「演説をするにあたっては、三つの点を学ばなければならない。第一に、説得を生み出す手段、第二に、言語の使い方、第三に、演説の各部分を適切に配置することである」

- 紀元前384年~紀元前322年
- 古代ギリシャのマケドニア出身
- 哲学者、科学者、学園「リュケイオン」設立者
英文
“In making a speech one must study three points: first, the means of producing persuasion; second, the language; third the proper arrangement of the various parts of the speech.”
日本語訳
「演説をするにあたっては、三つの点を学ばなければならない。第一に、説得を生み出す手段、第二に、言語の使い方、第三に、演説の各部分を適切に配置することである」
解説
この名言はアリストテレスの『弁論術』における演説術の基本構造を要約した一節であり、説得とは単なる話術ではなく、理性と技術に基づいた構成的営みであるという彼の見解を表している。アリストテレスは説得を科学的に分析し、それを支える三要素――説得の手段(エートス・パトス・ロゴス)、言語表現の工夫、構造の整序――の重要性を説いた。
第一の要点である「説得の手段」には、話し手の人柄(エートス)、聴衆の感情に訴える方法(パトス)、論理的な根拠(ロゴス)の三つが含まれており、聴衆に信頼され、共感を呼び、納得させることが求められる。
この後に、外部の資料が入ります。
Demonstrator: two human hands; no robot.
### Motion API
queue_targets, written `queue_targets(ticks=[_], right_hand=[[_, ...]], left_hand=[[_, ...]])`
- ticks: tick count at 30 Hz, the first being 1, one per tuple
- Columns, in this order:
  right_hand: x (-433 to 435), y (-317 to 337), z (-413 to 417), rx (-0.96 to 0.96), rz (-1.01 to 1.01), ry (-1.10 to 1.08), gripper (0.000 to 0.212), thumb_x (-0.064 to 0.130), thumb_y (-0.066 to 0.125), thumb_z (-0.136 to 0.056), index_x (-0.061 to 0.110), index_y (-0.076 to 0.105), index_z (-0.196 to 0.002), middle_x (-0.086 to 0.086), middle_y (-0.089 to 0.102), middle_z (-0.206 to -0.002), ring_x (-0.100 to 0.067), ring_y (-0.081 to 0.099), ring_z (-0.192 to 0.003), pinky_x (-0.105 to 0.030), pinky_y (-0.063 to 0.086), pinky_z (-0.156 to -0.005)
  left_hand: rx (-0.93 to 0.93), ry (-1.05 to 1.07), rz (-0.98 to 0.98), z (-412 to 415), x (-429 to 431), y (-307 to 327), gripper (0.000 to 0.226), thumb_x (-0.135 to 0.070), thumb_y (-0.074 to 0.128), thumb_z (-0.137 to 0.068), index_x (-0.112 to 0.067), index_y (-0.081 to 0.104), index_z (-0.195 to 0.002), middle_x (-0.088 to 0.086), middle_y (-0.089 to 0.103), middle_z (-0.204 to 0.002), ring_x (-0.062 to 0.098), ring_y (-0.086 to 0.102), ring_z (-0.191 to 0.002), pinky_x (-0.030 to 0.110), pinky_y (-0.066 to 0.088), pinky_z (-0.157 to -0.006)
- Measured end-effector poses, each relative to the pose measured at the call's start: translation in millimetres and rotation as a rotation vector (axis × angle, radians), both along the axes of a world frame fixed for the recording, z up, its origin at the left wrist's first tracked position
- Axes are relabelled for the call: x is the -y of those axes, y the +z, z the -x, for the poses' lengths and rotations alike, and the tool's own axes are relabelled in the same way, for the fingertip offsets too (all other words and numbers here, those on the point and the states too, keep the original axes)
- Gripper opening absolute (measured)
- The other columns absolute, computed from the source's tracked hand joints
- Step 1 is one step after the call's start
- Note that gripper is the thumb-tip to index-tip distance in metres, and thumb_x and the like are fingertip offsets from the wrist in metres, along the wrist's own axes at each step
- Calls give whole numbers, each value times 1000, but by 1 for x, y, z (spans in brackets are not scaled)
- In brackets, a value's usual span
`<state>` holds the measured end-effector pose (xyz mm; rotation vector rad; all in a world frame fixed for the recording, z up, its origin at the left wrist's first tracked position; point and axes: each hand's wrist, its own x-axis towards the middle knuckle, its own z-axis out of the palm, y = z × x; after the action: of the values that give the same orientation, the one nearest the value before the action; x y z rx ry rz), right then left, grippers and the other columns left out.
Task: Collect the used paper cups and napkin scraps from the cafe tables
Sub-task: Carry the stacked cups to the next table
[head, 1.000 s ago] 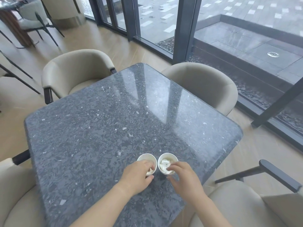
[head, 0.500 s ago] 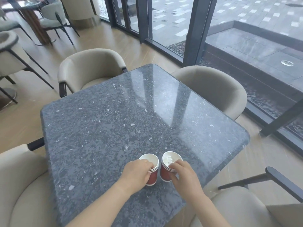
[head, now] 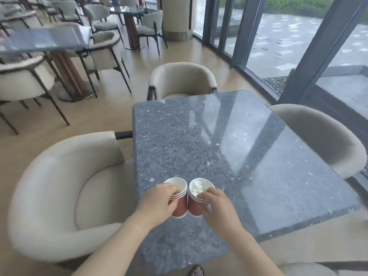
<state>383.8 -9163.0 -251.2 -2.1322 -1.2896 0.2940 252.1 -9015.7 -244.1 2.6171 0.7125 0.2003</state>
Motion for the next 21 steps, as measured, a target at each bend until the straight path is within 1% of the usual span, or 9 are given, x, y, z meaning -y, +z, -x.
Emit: queue_targets(ticks=[2,4,9,14,15,17,18,19,21], right_hand=[[-12,10,35,7,-17,84,16,14,58,-86,20,67,-97,6,60,-97,-17,52,-95,-28,44,-75],[-23,18,71,16,-27,163,17,15,58,-85,20,68,-98,5,61,-98,-18,53,-95,-31,46,-75],[-43,28,173,18,-59,369,22,12,59,-82,23,68,-99,7,62,-97,-18,53,-93,-29,46,-72],[-65,31,283,-15,-78,609,26,11,58,-80,26,68,-98,9,62,-94,-16,53,-87,-30,48,-69],[-71,32,304,-11,-79,660,24,13,57,-81,25,68,-97,9,62,-93,-15,53,-86,-26,47,-70],[-80,35,345,29,-88,741,19,20,56,-82,28,69,-94,13,62,-91,-11,52,-84,-11,38,-66],[-85,36,363,41,-94,785,19,21,55,-83,29,69,-93,13,62,-90,-10,51,-83,-8,36,-63],[-91,37,382,40,-94,842,19,21,54,-84,29,69,-93,12,62,-90,-12,51,-83,-10,36,-61],[-102,39,417,24,-79,952,19,19,53,-86,27,69,-94,10,61,-91,-14,52,-82,-24,43,-62]], left_hand=[[47,81,-6,46,-1,9,17,-28,55,-79,-28,61,-95,-9,63,-93,14,58,-90,30,47,-69],[77,160,-9,93,1,16,16,-28,56,-79,-28,61,-93,-9,63,-92,14,58,-90,30,47,-69],[91,365,1,214,15,24,14,-28,53,-80,-26,59,-93,-9,62,-92,13,58,-86,35,49,-69],[145,570,65,336,32,31,12,-18,55,-80,-23,63,-87,-6,62,-84,16,59,-81,36,48,-72],[144,626,65,359,37,32,13,-17,55,-80,-24,63,-88,-6,62,-84,16,58,-81,36,49,-71],[141,743,54,404,47,34,16,-18,54,-80,-26,63,-89,-7,62,-85,15,58,-80,37,49,-71],[137,806,41,424,53,35,16,-19,53,-80,-27,62,-90,-8,62,-86,14,57,-78,37,50,-69],[130,869,22,443,59,37,16,-20,53,-80,-29,61,-90,-9,61,-86,12,56,-74,36,50,-67],[112,977,-8,477,68,41,13,-22,52,-80,-28,60,-89,-10,60,-86,11,54,-70,35,49,-64]])
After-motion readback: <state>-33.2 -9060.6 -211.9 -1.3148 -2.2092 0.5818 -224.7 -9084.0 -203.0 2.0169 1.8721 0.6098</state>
第二の言語の使い方は、比喩や修辞法などによって言葉の力を最大化し、印象を強める技術である。第三の構成とは、序論・本論・結論といった論理的展開の流れを整えることで、説得力と明快さを保つことである。
この名言は、現代の演説、プレゼンテーション、さらには広告や教育の分野にも通じる。聴衆を動かすためには内容だけでなく、表現の技巧と論理の構成が不可欠であるという普遍的原理を示しており、アリストテレスが説得を単なる技術ではなく、知的かつ倫理的な行為として捉えていたことを明らかにしている。